Give every line of the data again, exactly.

# [PROVIDED MATERIAL]
+++

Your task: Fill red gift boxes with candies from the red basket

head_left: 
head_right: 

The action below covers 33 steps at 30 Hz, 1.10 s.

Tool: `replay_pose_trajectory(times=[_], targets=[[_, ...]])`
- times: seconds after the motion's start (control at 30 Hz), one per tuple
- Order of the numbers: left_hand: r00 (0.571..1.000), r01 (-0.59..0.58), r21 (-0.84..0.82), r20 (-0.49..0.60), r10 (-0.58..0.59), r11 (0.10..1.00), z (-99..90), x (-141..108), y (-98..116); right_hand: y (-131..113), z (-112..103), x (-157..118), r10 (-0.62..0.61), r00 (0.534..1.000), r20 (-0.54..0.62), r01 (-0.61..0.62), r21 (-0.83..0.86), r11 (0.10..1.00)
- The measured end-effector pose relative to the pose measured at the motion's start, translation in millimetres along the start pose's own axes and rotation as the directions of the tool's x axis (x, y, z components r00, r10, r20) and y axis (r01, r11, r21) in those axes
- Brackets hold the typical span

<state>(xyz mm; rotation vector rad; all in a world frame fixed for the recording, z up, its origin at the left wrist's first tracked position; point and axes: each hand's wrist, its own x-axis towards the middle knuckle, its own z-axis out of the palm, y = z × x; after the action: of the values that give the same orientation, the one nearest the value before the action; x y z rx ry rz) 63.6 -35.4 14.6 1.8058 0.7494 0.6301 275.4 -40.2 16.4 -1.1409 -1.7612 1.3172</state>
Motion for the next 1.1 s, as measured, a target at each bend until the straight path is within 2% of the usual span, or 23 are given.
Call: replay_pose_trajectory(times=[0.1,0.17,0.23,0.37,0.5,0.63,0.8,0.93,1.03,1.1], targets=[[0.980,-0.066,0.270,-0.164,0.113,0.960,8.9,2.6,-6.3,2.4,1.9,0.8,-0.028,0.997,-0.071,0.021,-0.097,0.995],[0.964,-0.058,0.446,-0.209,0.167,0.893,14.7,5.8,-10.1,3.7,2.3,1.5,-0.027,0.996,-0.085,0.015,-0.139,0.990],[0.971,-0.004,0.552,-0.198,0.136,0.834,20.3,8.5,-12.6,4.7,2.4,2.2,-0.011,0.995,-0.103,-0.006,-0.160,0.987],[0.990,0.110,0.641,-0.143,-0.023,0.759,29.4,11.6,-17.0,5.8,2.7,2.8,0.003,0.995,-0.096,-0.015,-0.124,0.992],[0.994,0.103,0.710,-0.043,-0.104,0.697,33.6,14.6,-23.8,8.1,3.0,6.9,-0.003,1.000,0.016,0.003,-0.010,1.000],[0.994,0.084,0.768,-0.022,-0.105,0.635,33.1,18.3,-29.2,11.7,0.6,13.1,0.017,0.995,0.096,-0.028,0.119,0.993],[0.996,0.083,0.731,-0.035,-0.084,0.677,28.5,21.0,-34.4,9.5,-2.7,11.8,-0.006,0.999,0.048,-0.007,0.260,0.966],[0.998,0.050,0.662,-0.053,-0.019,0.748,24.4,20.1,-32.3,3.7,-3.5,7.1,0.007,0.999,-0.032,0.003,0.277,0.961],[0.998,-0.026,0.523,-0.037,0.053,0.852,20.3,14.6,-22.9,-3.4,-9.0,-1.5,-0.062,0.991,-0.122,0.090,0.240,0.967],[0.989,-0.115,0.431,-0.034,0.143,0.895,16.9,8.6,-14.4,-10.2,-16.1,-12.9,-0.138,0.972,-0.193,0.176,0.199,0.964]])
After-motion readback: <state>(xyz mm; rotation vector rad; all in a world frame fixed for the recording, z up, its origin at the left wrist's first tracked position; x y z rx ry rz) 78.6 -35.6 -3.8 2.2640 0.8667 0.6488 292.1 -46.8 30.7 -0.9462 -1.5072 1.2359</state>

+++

# [TASK RESPONSE]
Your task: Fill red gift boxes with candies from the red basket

head_left: 
head_right: 

The action below covers 33 steps at 30 Hz, 1.10 s.

Tool: `replay_pose_trajectory(times=[_], targets=[[_, ...]])`
- times: seconds after the motion's start (control at 30 Hz), one per tuple
- Order of the numbers: left_hand: r00 (0.571..1.000), r01 (-0.59..0.58), r21 (-0.84..0.82), r20 (-0.49..0.60), r10 (-0.58..0.59), r11 (0.10..1.00), z (-99..90), x (-141..108), y (-98..116); right_hand: y (-131..113), z (-112..103), x (-157..118), r10 (-0.62..0.61), r00 (0.534..1.000), r20 (-0.54..0.62), r01 (-0.61..0.62), r21 (-0.83..0.86), r11 (0.10..1.00)
- The measured end-effector pose relative to the pose measured at the motion's start, translation in millimetres along the start pose's own axes and rotation as the directions of the tool's x axis (x, y, z components r00, r10, r20) and y axis (r01, r11, r21) in those axes
- Brackets hold the typical span

<state>(xyz mm; rotation vector rad; all in a world frame fixed for the recording, z up, its origin at the left wrist's first tracked position; point and axes: each hand's wrist, its own x-axis towards the middle knuckle, its own z-axis out of the palm, y = z × x; after the action: of the values that give the same orientation, the one nearest the value before the action; x y z rx ry rz) 63.6 -35.4 14.6 1.8058 0.7494 0.6301 275.4 -40.2 16.4 -1.1409 -1.7612 1.3172</state>
Motion for the next 1.1 s, as measured, a target at each bend until the straight path is within 2% of the usual span, or 23 are given.
Call: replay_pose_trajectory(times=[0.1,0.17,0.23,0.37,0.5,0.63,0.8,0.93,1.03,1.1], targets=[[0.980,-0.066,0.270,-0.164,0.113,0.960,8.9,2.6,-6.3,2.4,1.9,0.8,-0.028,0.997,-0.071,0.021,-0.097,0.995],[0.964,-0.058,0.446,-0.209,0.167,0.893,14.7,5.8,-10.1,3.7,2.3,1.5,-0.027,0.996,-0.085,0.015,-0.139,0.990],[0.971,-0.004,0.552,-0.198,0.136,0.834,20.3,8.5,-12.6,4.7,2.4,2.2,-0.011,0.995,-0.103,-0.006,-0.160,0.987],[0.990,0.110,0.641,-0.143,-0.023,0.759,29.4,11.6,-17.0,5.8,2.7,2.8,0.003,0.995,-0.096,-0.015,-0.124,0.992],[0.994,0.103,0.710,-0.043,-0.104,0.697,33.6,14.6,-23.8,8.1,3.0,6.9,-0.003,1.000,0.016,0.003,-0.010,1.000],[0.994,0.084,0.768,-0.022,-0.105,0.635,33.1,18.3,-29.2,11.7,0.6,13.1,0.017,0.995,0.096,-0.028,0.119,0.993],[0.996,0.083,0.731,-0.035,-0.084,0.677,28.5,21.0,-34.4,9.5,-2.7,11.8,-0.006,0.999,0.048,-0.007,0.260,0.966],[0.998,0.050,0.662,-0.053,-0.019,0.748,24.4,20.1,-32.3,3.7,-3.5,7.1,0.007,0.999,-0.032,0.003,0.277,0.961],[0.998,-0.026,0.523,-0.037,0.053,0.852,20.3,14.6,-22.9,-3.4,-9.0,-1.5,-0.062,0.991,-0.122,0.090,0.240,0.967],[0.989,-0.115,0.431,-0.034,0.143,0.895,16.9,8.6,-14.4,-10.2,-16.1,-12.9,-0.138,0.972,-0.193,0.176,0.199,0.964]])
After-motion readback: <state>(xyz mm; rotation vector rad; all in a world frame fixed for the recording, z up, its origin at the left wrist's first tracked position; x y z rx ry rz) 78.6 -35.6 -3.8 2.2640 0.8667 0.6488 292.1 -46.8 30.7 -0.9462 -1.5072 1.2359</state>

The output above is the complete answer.